* **What you will do**
Output exactly the span of lines beginning with the one that holds "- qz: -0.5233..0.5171" and ending with the last line of the data below.

[Data Boundary: Start]

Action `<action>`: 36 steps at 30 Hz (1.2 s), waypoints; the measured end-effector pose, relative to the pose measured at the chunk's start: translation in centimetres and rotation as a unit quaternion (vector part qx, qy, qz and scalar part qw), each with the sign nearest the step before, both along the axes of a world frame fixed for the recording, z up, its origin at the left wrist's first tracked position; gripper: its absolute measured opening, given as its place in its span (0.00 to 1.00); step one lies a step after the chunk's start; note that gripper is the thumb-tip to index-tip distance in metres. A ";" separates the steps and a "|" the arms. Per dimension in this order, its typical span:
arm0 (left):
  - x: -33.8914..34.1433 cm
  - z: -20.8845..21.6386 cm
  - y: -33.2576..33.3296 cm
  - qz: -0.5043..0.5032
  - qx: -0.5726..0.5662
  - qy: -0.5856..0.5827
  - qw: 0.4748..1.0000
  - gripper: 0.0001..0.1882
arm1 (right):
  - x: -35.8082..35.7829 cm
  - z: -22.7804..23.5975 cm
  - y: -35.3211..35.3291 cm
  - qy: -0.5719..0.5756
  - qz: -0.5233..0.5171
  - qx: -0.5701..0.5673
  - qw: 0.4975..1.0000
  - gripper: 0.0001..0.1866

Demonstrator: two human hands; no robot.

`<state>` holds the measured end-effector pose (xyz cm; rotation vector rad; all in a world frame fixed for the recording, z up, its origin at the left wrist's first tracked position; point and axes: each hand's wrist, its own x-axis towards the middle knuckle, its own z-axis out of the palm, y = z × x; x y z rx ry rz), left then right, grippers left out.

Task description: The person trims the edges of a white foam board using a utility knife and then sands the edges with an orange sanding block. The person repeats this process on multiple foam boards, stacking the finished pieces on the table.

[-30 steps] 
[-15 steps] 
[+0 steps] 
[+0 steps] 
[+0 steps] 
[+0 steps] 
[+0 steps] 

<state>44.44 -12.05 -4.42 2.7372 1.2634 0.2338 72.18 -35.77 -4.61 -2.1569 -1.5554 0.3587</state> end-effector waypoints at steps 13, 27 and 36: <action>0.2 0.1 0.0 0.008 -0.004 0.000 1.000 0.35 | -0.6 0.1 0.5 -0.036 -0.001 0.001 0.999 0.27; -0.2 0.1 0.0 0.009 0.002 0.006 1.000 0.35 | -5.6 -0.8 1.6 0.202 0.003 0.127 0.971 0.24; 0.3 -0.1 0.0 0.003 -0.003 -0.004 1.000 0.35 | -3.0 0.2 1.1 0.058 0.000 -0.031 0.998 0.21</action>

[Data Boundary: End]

* **Task result**
  - qz: -0.5233..0.5171
  - qx: -0.5701..0.5673
  - qw: 0.4975..1.0000
  - gripper: 0.0001..0.1866

Demonstrator: two human hands; no robot.

`<state>` holds the measured end-effector pose (xyz cm; rotation vector rad; all in a world frame fixed for the recording, z up, its origin at the left wrist's first tracked position; point and axes: each hand's wrist, its own x-axis towards the middle knuckle, its own z-axis out of the palm, y = z × x; x y z rx ry rz), left then right, grippers left out.

Task description: The person trims the edges of a white foam board using a utility knife and then sands the edges with an orange sanding block. The person repeats this process on multiple foam boards, stacking the finished pieces on the table.

[-30 steps] 
[-15 steps] 
[+0 steps] 
[+0 steps] 
[+0 steps] 
[+0 steps] 
[+0 steps] 

<state>44.44 -12.05 -4.42 2.7372 1.2634 0.2338 72.18 -35.77 -4.61 -2.1569 -1.5554 0.3587</state> end-effector waypoints at steps 13, 27 and 36: <action>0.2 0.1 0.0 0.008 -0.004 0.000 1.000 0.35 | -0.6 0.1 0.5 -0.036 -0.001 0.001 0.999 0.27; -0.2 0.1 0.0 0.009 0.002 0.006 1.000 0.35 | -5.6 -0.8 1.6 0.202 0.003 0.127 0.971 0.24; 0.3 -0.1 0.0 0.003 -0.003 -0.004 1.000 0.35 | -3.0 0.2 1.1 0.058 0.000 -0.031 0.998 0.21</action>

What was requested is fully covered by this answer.